Shielding of breathers for the focusing nonlinear Schrödinger equation
Gregorio Falqui, Tamara Grava, Christian Puntini
TL;DR
This work develops a rigorous framework to construct a breather gas for the focusing nonlinear Schrödinger equation by taking the $N\to\infty$ limit of $N$-breather solutions with poles densely filling a domain. The authors reformulate the inverse-scattering problem from discrete residues to a jump problem on contours surrounding the accumulation domain, with norming constants scaled as $1/N$ and interpolated by smooth densities, yielding a well-defined limiting solution $\psi_\infty(x,t)$. Under symmetry and theta-condition constraints, the gas can be reduced to a finite number of breathers (an $n$-breather) when the domain is a quadrature domain, with explicit spectra given by the zeros of $(z-d_0)^n-d_1=0$ and norming constants determined by boundary data. They illustrate the $n=1$ and $n=2$ cases, showing that the shielding phenomenon for soliton gases extends to breather gases and thereby broadening the applicability of shielding in integrable systems. Overall, the paper establishes a bridge between soliton-gas shielding and breather-gas shielding, offering a pathway to analyze step-like oscillatory initial data and more complex breather configurations in FNLS.
Abstract
We study a deterministic gas of breathers for the Focusing Nonlinear Schrödinger equation.
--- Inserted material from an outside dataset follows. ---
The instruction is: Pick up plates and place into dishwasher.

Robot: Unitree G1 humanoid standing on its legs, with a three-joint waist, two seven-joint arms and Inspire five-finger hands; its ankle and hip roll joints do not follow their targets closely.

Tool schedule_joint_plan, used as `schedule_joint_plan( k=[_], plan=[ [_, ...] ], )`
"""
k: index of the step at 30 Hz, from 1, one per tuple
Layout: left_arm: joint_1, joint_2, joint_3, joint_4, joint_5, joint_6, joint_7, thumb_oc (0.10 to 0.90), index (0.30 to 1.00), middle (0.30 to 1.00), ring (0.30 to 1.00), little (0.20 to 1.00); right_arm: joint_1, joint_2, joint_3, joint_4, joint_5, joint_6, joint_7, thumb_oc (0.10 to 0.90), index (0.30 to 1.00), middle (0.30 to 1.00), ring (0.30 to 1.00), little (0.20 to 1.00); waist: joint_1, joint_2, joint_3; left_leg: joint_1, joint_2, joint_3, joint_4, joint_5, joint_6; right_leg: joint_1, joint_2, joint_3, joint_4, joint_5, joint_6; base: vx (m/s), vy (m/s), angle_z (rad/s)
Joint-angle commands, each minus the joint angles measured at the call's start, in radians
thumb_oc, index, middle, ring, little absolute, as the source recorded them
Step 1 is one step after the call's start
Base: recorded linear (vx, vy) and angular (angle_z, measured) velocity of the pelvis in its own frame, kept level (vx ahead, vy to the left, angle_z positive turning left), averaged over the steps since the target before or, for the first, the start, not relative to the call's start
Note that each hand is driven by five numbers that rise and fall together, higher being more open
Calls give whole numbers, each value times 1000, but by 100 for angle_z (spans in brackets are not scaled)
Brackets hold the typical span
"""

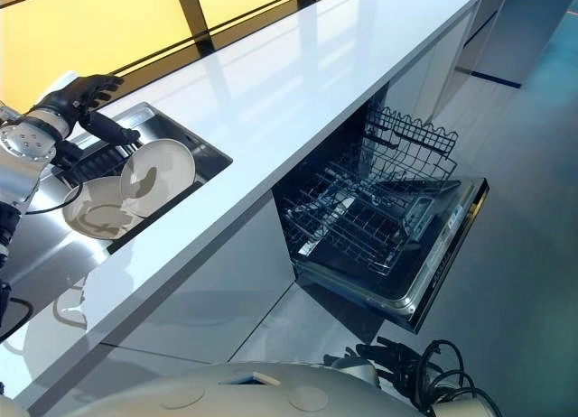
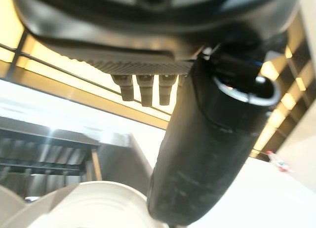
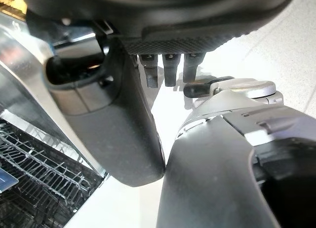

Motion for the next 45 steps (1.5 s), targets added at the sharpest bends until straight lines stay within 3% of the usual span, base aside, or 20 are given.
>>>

The gas of breathers is obtained from a $N$-breather solution in the limit $N\to \infty$.\\ The limit is performed at the level of scattering data by letting the $N$-breather spectrum to fill uniformly a suitable compact domain of the complex plane in the limit $N\to\infty$. The corresponding norming constants are interpolated by a smooth function and scaled as $1/N$. For particular choices of the domain and the interpolating function, the gas of breathers behaves as finite breathers solution. This extends the shielding effect discovered in "M. Bertola, T. Grava, and G. Orsatti - Physical Review Letters, 130.12 (2023): 1" for a soliton gas also to a breather gas.